On supported instances, Elastic Volumes can change type, IOPS, and throughput without detaching the volume or restarting the instance. The change is not instant. AWS says modifications can take minutes to hours, and a fully used 1 TiB volume can take about six hours to move to a new performance configuration. Some cases take longer.

Also: do not resize the file system unless you changed the size. A type-only gp2 to gp3 migration does not require an xfs_growfs or resize2fs step. If your runbook includes one for every migration, it was probably copied from a "make disk bigger" page.

There are cases where I would not batch this.

I would not blind-change a database volume whose latency budget is already tight. General Purpose SSD is still General Purpose SSD. If the workload needs lower outlier latency, or if it is already near gp3 limits, the conversation might be io2, schema changes, caching, or separating write-ahead logs from data. A cheaper volume type is not a database performance plan.

I would not treat a huge gp2 volume as waste just because the file system has free space. gp3 does not shrink capacity. If the real problem is "this 6 TiB disk only contains 900 GiB of data," gp3 changes the price per GiB but does not fix the over-provisioned GiB. Shrinking EBS still means creating a smaller volume and migrating data at the file-system or application layer.

I would not skip ownership. A detached gp2 volume in available state is a cleanup candidate, not a migration candidate. Find the owner, snapshot if needed, delete it if it is truly orphaned. Migrating dead disks to cheaper dead disks is not victory.

And I would not run this during the same window as an instance family migration, database upgrade, storage resize, or filesystem change. The gp2 to gp3 move is intentionally boring. Keep it boring so rollback analysis is possible if something gets weird.

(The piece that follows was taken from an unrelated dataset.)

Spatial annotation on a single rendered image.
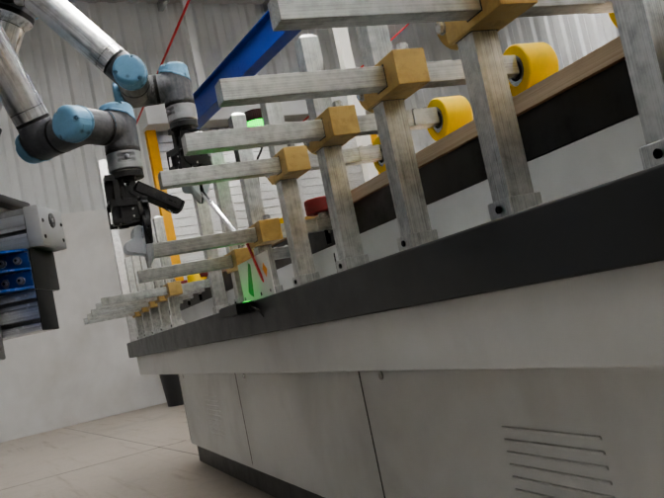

Start with one account and one region. Pull the gp2 list. Sort by monthly storage cost. Exclude detached volumes and handle those as cleanup. For the top ten attached volumes, read 30 days of CloudWatch metrics and assign one of three target states:

Target stateMeaning
DeleteDetached, orphaned, or confirmed stale
gp3 baseline3,000 IOPS / 125 MiB/s is enough
gp3 explicitSet IOPS and throughput from observed demand

Then migrate one non-production volume, monitor it, and put the exact formula in the ticket:

Before: 500 GiB gp2 = 500 * $0.10 = $50/mo
After: 500 GiB gp3 + 3000 IOPS + 125 MiB/s = 500 * $0.08 = $40/mo
Savings: $10/mo, $120/yr

For a matched-performance case:

Before: 2,000 GiB gp2 = 2000 * $0.10 = $200/mo
After:
  storage = 2000 * $0.08 = $160
  IOPS = (6000 - 3000) * $0.005 = $15
  throughput = (250 - 125) * $0.04 = $5
  total = $180/mo
Savings: $20/mo, $240/yr

That is the whole job. Not glamorous. Very worth doing.

The trap is not that gp3 is bad. gp3 is usually the right answer. The trap is pretending the migration has only one answer. The volume type is the easy part. The performance decision is where the money is.